Word for word, give the data again without its pictures.

BEGIN Provided data

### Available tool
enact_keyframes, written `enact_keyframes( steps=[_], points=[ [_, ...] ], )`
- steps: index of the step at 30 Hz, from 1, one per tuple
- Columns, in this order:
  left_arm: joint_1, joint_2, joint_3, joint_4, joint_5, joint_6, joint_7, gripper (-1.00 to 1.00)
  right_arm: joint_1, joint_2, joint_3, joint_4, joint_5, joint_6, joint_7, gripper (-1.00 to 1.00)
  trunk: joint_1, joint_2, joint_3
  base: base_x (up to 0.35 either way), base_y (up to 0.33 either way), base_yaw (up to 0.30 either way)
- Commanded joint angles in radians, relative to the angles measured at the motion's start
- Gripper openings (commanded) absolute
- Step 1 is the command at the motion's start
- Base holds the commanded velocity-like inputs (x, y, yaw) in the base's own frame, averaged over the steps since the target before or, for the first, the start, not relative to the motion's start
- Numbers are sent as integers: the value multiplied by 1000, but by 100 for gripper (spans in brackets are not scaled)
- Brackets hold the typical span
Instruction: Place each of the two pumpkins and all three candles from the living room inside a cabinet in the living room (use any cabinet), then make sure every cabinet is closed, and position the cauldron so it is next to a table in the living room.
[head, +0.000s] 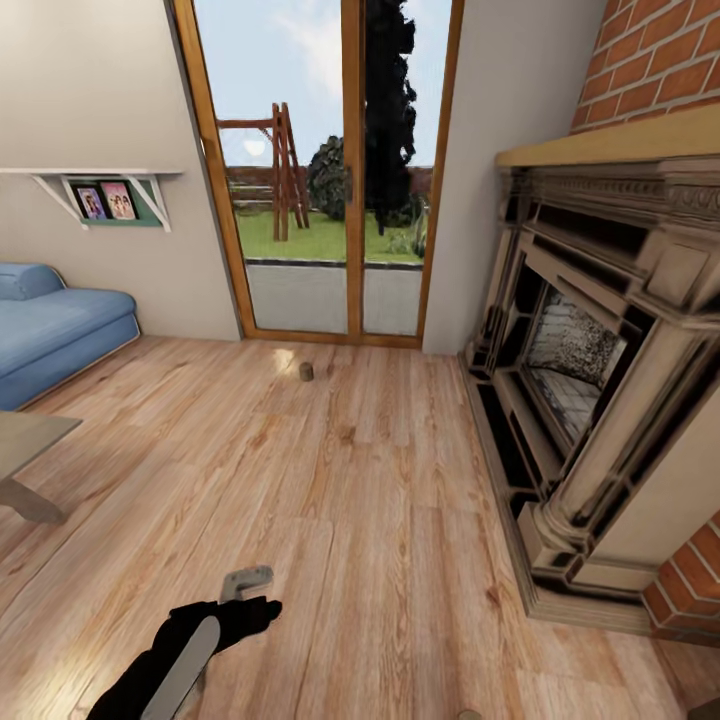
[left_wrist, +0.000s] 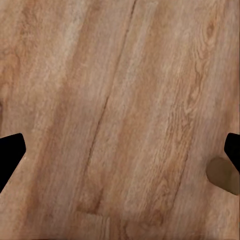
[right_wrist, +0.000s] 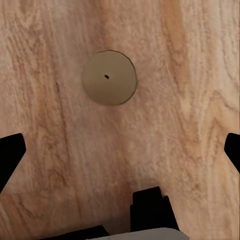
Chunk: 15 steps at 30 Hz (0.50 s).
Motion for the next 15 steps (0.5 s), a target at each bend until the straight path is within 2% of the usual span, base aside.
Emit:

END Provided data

- **Answer area**:
### Available tool
enact_keyframes, written `enact_keyframes( steps=[_], points=[ [_, ...] ], )`
- steps: index of the step at 30 Hz, from 1, one per tuple
- Columns, in this order:
  left_arm: joint_1, joint_2, joint_3, joint_4, joint_5, joint_6, joint_7, gripper (-1.00 to 1.00)
  right_arm: joint_1, joint_2, joint_3, joint_4, joint_5, joint_6, joint_7, gripper (-1.00 to 1.00)
  trunk: joint_1, joint_2, joint_3
  base: base_x (up to 0.35 either way), base_y (up to 0.33 either way), base_yaw (up to 0.30 either way)
- Commanded joint angles in radians, relative to the angles measured at the motion's start
- Gripper openings (commanded) absolute
- Step 1 is the command at the motion's start
- Base holds the commanded velocity-like inputs (x, y, yaw) in the base's own frame, averaged over the steps since the target before or, for the first, the start, not relative to the motion's start
- Numbers are sent as integers: the value multiplied by 1000, but by 100 for gripper (spans in brackets are not scaled)
- Brackets hold the typical span
Instruction: Place each of the two pumpkins and all three candles from the living room inside a cabinet in the living room (use any cabinet), then make sure every cabinet is closed, and position the cauldron so it is next to a table in the living room.
[head, +0.000s] 
[left_wrist, +0.000s] 
[right_wrist, +0.000s] 
Chunk: 15 steps at 30 Hz (0.50 s).
Motion for the next 15 steps (0.5 s), a target at each bend until the straight path is within 2% of the usual span, base aside.
Emit:

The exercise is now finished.